# Rainbow Sharks



## PSmithAZ (Aug 12, 2007)

I currently have 1 albino rainbow shark and 1 rainbow shark in the same tank. It is 55 gallons. I noticed that the older of the two has establised territories throughout the tank, leaving the albino with just the corner. Every time the albino comes out from the corner the other chases it back into the corner. I plan to put one of them in a 125 gal cichlid tank once I can aquire everything. Will the sharks be ok in the mean time? And, will a rainbow shark be able to co-exist with S. African Cichlids?


----------



## Gourami Swami (Jul 4, 2006)

I think the sharks would be okay with cichlids, but what do you mean by S. African? What lake?


----------



## PSmithAZ (Aug 12, 2007)

The plan is for a Malawian Cichlid tank.


----------



## bscman (Mar 23, 2007)

The problem you will run into is stress.
I've kept two rainbow sharks in the same tank for short lengths of time in the past, and they're always faired well--i.e. healthy, no nipped fins, etc....but you will find they tend to be a little stressed. 
Typically, they won't reach that vibrant black and red color of a healthy happy rainbow shark--instead, the stresses will cause them to be more of a gray and pink (then again, one of yours is albino!)

The best bet is to move around some of the territory from time to time. When things change, the dominant fish will have to take time to re-establish his territory...in the mean time, it may give a chance to the weaker fish to claim some of his own.

Another thing to do is make sure you have plenty of "caves" or other hiding places for these fish. My experiences are that if they see another rainbow shark, they chase it. If they don't SEE it, they just don't care.

They also tend to be a fish that stays near the bottom of the tank...so building a non-transparent divider that is 6-8" tall between the two sides the fish normally stay on might also help keep the aggression to a minimum--another one of those "I can't see you so I don't care" kind of things.

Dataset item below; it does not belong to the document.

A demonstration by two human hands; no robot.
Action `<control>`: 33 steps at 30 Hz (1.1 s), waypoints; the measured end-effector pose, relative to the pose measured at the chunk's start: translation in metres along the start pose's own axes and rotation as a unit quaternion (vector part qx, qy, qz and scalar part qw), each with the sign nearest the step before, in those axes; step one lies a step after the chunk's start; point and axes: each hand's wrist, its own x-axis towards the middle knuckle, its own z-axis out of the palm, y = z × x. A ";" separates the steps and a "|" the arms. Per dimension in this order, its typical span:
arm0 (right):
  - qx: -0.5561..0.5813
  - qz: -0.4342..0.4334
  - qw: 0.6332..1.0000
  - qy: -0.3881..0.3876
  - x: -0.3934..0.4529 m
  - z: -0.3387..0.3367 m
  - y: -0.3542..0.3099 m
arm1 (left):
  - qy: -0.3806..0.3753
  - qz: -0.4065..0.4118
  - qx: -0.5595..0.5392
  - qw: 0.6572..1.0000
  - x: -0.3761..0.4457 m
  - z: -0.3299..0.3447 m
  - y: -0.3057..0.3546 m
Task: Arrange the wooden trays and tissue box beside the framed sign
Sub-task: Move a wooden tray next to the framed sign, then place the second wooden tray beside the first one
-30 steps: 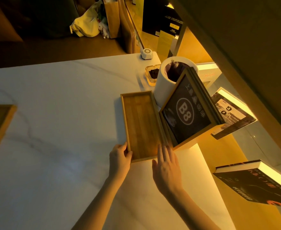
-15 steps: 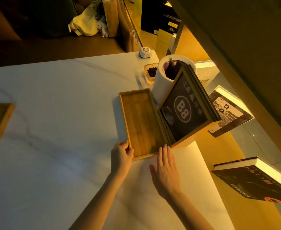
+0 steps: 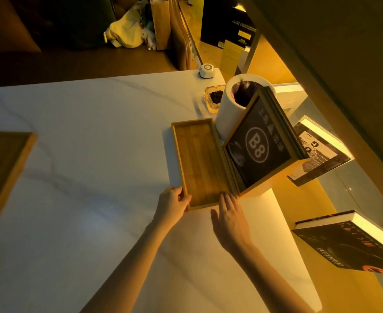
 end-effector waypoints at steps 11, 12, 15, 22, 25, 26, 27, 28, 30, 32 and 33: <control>0.039 -0.176 0.983 0.031 0.025 -0.058 -0.111 | 0.054 0.011 0.126 0.991 -0.036 -0.123 -0.033; 0.027 -0.191 0.980 0.041 0.027 -0.062 -0.128 | 0.072 0.016 0.153 0.985 -0.042 -0.139 -0.039; 0.022 -0.226 0.972 0.066 0.029 -0.072 -0.178 | 0.123 0.021 0.205 0.971 -0.060 -0.188 -0.067; 0.065 -0.240 0.963 0.103 0.017 -0.054 -0.295 | 0.237 0.048 0.291 0.926 -0.094 -0.290 -0.172; 0.074 -0.227 0.968 0.074 0.012 -0.035 -0.341 | 0.201 0.035 0.329 0.922 -0.101 -0.330 -0.222; 0.074 -0.219 0.971 0.067 0.010 -0.028 -0.355 | 0.188 0.036 0.341 0.920 -0.102 -0.340 -0.239; 0.073 -0.211 0.973 0.063 0.009 -0.021 -0.367 | 0.182 0.037 0.354 0.917 -0.103 -0.348 -0.254; 0.072 -0.205 0.974 0.059 0.007 -0.012 -0.378 | 0.175 0.031 0.361 0.916 -0.103 -0.355 -0.269; 0.070 -0.199 0.977 0.040 0.007 0.006 -0.398 | 0.156 0.006 0.364 0.918 -0.103 -0.364 -0.299; 0.067 -0.194 0.979 0.011 0.007 0.027 -0.415 | 0.127 -0.025 0.357 0.925 -0.103 -0.369 -0.327; 0.061 -0.192 0.980 -0.002 0.007 0.037 -0.422 | 0.115 -0.039 0.345 0.931 -0.102 -0.370 -0.339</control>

How large are the "sharks?"
The larger they are the more aggressive they seem to be.


----------



## davedudeman (Jun 25, 2007)

You might wanna try throwing some ornaments in so the smaller one can roam around a little more.


----------



## Gourami Swami (Jul 4, 2006)

And if you, like me, despire plastic ornaments, just use lots of rocks and even driftwood to keep the bottom half of the tank broken up and covered


----------



## DancingBetta (Jun 28, 2007)

2 Rainbow sharks shouldn't really be kept together but you probably won't want to get rid of them. Make a THICK (as in, 6'' plus) divider or fake plants and rocks, or do a glass divider.

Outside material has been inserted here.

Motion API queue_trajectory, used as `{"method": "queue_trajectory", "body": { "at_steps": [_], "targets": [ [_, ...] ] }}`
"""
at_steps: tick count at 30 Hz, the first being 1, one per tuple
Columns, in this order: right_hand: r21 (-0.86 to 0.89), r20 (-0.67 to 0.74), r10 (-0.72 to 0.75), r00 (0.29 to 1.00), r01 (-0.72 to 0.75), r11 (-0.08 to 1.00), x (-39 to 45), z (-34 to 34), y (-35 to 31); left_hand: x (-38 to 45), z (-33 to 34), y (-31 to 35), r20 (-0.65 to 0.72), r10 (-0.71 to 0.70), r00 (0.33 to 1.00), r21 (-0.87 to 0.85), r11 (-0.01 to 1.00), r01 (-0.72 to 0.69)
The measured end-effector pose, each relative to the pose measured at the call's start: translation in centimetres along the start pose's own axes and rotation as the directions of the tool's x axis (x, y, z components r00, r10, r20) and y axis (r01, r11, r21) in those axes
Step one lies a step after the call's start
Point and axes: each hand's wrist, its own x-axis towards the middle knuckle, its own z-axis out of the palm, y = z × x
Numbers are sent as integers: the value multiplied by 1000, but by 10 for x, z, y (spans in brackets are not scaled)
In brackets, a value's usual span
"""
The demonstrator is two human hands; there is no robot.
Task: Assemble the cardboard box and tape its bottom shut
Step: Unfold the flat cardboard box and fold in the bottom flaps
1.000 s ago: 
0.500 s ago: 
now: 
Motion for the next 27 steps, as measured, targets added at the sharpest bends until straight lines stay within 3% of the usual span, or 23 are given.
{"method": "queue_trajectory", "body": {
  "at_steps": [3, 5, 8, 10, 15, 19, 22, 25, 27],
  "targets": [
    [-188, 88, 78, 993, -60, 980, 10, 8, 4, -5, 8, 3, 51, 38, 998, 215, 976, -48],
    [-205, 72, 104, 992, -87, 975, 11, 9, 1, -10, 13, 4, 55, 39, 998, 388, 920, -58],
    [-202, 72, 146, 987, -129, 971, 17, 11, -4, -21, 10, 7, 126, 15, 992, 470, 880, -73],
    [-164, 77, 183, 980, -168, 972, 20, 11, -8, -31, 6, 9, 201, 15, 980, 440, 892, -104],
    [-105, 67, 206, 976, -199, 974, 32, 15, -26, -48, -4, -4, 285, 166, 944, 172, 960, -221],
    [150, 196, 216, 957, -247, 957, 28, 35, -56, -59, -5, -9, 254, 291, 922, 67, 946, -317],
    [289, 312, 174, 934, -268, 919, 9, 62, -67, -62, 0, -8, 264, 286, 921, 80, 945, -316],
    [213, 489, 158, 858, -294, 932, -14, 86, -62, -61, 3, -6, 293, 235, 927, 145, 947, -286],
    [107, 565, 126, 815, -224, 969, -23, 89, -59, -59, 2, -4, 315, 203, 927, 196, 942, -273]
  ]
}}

I'm just testing a theory.


----------



## Laura Ann (May 3, 2006)

The two rainbow sharks will do well in the tank if there is enough cover. You won't have to do as much as 6" thick (as stated in the post above), however you do want your tank to have lots of hiding places and rocky territories for the fish, not only the sharks, but the Malawians too.

Good luck!


----------